EXERCISE MATERIAL Start Marker

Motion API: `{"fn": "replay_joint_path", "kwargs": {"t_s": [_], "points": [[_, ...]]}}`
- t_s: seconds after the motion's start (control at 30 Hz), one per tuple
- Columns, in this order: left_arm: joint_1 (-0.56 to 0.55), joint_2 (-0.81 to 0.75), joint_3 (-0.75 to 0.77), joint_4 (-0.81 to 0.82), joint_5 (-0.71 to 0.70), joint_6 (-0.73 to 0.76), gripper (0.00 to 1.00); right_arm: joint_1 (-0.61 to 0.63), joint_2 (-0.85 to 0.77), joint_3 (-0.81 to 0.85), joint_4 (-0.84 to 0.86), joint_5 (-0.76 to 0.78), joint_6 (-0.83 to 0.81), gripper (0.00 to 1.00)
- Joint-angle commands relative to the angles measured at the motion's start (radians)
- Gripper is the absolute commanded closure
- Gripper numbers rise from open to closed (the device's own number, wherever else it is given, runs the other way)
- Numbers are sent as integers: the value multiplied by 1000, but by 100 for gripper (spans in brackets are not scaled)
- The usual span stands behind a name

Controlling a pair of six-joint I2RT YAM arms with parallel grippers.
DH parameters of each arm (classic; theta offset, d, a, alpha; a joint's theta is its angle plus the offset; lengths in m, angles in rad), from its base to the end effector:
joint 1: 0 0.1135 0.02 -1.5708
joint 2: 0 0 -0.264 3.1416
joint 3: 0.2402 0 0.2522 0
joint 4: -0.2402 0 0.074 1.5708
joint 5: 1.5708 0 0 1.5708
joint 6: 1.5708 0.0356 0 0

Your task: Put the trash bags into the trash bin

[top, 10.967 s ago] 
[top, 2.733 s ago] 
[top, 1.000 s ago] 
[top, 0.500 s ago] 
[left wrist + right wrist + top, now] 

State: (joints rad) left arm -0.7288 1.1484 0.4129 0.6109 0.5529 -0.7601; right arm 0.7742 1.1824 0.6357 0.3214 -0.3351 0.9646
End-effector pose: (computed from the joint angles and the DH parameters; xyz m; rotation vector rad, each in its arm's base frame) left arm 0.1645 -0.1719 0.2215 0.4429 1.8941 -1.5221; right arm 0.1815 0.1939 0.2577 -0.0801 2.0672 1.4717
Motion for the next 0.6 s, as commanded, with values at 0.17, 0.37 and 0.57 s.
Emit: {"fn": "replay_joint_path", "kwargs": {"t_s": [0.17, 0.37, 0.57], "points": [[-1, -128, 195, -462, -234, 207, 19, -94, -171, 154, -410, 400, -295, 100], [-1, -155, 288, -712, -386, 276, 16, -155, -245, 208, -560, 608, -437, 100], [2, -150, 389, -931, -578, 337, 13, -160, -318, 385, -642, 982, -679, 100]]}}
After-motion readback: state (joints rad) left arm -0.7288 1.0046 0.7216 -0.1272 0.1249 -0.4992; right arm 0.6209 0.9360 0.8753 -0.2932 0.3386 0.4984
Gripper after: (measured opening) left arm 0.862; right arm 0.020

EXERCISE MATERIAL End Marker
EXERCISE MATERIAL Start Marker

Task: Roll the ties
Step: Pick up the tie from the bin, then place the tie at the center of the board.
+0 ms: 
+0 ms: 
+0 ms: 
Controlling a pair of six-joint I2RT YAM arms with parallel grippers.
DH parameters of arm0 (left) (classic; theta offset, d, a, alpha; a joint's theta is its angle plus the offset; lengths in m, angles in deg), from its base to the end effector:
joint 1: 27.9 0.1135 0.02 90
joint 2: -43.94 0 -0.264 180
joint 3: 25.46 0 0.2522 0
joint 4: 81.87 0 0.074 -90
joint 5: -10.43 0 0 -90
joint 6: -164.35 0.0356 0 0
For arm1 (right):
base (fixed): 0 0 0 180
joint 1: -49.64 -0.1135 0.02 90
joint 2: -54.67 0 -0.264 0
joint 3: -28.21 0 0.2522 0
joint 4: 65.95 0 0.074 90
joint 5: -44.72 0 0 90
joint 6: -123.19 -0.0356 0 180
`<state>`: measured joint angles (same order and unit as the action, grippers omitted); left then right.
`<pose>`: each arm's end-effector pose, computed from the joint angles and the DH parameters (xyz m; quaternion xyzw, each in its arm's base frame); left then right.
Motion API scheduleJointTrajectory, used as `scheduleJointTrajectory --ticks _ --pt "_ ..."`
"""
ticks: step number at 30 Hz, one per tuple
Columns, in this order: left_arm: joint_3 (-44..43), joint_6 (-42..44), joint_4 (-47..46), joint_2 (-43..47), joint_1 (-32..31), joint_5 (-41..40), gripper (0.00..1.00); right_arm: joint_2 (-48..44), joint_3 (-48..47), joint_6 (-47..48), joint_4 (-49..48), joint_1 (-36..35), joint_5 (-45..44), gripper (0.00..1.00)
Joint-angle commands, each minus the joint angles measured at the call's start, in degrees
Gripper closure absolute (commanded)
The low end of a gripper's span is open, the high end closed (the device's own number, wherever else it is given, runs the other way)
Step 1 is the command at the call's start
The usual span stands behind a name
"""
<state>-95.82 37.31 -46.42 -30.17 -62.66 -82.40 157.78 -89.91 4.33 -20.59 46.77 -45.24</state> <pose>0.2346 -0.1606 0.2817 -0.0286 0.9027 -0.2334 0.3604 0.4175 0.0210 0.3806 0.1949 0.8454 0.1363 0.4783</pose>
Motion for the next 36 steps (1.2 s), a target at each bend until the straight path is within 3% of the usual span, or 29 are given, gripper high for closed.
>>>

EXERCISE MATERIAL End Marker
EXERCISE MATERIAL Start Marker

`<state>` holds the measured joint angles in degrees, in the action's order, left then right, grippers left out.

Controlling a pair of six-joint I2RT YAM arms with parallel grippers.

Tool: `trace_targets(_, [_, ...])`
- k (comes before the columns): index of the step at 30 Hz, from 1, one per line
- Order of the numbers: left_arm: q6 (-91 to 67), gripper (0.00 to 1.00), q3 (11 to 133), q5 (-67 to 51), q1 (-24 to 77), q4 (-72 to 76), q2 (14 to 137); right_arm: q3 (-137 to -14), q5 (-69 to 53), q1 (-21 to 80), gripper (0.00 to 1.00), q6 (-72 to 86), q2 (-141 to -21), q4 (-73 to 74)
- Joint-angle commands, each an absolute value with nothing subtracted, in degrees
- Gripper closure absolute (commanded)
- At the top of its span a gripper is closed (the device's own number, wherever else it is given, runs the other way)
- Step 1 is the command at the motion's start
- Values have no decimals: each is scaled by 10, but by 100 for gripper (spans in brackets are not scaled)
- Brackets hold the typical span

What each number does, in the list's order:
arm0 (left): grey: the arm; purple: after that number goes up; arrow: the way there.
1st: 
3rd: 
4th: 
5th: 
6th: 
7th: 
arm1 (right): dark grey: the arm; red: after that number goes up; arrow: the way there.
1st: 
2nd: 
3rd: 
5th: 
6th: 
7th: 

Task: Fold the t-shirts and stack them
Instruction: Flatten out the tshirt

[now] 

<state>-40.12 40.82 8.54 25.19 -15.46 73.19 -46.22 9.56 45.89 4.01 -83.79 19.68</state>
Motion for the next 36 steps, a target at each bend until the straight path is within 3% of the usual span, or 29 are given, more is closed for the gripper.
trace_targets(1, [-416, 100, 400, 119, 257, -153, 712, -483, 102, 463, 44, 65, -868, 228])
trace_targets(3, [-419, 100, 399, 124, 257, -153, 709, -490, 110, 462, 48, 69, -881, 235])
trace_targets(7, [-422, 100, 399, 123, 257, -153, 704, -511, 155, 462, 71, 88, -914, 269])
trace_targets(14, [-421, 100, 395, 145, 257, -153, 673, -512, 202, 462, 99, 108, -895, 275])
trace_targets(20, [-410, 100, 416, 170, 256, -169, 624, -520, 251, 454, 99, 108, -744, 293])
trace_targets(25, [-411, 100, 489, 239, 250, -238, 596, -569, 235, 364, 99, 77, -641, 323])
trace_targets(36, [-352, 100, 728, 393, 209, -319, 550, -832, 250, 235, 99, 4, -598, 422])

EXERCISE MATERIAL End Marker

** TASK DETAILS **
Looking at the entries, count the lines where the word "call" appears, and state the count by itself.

** ANSWER SPACE **
2